■ **Exercise details**
From the listing below, copy each line that holds "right".
━━━━
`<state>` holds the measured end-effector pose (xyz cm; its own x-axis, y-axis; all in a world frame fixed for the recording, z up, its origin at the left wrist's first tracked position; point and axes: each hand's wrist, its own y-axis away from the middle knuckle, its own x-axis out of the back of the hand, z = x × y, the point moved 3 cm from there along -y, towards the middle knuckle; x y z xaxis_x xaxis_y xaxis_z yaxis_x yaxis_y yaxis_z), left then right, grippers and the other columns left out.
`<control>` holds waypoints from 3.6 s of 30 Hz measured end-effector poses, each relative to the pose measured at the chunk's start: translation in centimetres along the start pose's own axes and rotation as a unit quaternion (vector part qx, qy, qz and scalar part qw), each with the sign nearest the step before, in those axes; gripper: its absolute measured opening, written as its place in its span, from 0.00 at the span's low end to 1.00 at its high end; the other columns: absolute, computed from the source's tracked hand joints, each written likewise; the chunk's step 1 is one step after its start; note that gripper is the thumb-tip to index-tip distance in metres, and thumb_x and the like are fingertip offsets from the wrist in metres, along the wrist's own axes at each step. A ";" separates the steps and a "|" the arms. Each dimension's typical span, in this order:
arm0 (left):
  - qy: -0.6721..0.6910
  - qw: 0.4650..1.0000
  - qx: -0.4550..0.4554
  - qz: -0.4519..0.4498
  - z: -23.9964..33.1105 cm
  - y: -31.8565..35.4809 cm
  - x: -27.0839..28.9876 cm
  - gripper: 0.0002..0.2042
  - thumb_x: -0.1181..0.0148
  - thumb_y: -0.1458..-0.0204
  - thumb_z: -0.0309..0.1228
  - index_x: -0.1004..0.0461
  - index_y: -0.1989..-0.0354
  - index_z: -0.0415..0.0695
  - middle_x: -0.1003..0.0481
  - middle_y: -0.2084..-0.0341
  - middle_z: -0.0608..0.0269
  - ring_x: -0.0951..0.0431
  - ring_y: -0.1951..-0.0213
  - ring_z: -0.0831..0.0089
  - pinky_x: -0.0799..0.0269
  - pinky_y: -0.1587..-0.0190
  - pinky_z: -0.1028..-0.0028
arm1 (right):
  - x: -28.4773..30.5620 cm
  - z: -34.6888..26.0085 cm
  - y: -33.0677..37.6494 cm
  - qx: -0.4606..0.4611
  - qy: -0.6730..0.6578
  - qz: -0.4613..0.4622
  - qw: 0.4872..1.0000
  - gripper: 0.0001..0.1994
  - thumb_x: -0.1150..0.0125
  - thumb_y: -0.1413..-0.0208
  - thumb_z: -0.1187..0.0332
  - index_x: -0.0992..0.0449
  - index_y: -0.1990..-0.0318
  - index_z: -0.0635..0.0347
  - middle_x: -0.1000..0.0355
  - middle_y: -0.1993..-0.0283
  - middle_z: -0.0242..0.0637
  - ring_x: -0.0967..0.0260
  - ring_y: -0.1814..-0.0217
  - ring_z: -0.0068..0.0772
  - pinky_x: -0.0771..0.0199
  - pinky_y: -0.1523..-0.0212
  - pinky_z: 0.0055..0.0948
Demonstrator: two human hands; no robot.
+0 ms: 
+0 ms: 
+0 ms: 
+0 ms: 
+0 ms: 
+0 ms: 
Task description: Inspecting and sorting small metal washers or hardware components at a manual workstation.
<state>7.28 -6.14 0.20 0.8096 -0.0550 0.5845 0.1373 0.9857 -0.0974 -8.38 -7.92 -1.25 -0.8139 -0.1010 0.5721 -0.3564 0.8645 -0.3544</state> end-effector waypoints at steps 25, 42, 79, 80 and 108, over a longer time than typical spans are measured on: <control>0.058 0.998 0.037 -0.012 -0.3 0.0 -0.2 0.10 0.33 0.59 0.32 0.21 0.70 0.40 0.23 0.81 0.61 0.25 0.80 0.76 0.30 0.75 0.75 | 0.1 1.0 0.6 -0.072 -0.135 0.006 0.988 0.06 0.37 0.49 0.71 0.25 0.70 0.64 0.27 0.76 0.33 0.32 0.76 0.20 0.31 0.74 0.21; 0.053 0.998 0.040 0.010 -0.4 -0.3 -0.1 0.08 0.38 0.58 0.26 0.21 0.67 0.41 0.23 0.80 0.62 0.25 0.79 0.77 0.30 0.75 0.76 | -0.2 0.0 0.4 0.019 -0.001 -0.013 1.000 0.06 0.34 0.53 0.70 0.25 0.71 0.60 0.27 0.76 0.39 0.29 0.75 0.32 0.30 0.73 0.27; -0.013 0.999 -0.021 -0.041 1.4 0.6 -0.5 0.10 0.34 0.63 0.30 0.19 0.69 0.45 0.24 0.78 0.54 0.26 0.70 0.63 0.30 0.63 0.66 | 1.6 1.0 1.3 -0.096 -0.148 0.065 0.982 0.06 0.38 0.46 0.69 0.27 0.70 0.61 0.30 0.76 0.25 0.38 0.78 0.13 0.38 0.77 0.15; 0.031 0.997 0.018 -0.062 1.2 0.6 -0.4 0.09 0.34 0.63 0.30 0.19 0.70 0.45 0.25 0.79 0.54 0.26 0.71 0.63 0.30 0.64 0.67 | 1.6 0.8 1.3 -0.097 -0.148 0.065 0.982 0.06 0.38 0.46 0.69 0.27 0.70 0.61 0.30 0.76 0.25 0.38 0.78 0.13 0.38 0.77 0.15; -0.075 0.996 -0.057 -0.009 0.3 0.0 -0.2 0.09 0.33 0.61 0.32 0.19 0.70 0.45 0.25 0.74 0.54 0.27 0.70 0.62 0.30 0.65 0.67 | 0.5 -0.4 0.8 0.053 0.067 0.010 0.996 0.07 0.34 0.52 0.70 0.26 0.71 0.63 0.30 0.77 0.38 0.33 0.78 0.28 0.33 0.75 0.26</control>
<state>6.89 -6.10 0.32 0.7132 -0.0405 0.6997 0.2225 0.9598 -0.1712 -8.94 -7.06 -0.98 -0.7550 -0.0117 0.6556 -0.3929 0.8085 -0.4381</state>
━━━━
■ **Output for this exercise**
`<state>` holds the measured end-effector pose (xyz cm; its own x-axis, y-axis; all in a world frame fixed for the recording, z up, its origin at the left wrist's first tracked position; point and axes: each hand's wrist, its own y-axis away from the middle knuckle, its own x-axis out of the back of the hand, z = x × y, the point moved 3 cm from there along -y, towards the middle knuckle; x y z xaxis_x xaxis_y xaxis_z yaxis_x yaxis_y yaxis_z), left then right, grippers and the other columns left out.
arm1 (right):

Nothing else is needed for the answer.